▶ AIM OF THE EXERCISE
Transcribe the entire listing exactly.

▶ EXERCISE DATA
━━━
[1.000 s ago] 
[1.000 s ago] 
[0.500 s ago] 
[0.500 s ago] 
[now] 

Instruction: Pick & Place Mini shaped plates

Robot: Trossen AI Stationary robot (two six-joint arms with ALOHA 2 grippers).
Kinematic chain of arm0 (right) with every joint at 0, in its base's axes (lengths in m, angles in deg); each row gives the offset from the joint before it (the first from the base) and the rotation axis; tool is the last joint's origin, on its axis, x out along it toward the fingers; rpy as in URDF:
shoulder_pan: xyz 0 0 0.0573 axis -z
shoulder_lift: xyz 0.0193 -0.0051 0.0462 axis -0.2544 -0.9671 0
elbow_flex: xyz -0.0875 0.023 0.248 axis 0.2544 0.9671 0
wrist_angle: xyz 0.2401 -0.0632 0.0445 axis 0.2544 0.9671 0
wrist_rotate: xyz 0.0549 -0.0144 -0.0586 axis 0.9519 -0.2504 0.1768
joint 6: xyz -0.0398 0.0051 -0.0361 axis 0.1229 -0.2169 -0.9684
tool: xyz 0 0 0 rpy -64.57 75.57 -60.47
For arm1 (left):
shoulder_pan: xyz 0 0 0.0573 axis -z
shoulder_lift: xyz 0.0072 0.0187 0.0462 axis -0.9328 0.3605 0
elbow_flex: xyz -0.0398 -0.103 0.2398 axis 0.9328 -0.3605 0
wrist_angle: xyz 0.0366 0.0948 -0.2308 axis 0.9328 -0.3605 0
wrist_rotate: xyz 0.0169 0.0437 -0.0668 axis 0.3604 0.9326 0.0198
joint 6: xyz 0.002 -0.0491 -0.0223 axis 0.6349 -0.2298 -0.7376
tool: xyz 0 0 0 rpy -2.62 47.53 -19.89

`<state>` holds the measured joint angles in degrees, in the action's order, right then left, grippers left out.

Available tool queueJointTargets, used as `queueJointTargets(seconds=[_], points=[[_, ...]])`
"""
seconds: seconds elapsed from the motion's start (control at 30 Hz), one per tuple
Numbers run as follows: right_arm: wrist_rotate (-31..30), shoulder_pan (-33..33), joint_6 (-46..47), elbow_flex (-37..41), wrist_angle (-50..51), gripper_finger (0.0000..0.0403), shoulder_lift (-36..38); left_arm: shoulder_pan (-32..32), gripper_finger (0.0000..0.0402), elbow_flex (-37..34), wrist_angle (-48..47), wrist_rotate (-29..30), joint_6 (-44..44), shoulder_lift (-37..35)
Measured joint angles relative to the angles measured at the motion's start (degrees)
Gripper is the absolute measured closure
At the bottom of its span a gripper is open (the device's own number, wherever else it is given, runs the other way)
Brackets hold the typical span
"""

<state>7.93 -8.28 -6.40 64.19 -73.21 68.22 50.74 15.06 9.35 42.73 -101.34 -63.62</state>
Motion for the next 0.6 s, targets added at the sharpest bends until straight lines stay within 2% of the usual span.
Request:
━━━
▶ WORKED SOLUTION
[1.000 s ago] 
[1.000 s ago] 
[0.500 s ago] 
[0.500 s ago] 
[now] 

Instruction: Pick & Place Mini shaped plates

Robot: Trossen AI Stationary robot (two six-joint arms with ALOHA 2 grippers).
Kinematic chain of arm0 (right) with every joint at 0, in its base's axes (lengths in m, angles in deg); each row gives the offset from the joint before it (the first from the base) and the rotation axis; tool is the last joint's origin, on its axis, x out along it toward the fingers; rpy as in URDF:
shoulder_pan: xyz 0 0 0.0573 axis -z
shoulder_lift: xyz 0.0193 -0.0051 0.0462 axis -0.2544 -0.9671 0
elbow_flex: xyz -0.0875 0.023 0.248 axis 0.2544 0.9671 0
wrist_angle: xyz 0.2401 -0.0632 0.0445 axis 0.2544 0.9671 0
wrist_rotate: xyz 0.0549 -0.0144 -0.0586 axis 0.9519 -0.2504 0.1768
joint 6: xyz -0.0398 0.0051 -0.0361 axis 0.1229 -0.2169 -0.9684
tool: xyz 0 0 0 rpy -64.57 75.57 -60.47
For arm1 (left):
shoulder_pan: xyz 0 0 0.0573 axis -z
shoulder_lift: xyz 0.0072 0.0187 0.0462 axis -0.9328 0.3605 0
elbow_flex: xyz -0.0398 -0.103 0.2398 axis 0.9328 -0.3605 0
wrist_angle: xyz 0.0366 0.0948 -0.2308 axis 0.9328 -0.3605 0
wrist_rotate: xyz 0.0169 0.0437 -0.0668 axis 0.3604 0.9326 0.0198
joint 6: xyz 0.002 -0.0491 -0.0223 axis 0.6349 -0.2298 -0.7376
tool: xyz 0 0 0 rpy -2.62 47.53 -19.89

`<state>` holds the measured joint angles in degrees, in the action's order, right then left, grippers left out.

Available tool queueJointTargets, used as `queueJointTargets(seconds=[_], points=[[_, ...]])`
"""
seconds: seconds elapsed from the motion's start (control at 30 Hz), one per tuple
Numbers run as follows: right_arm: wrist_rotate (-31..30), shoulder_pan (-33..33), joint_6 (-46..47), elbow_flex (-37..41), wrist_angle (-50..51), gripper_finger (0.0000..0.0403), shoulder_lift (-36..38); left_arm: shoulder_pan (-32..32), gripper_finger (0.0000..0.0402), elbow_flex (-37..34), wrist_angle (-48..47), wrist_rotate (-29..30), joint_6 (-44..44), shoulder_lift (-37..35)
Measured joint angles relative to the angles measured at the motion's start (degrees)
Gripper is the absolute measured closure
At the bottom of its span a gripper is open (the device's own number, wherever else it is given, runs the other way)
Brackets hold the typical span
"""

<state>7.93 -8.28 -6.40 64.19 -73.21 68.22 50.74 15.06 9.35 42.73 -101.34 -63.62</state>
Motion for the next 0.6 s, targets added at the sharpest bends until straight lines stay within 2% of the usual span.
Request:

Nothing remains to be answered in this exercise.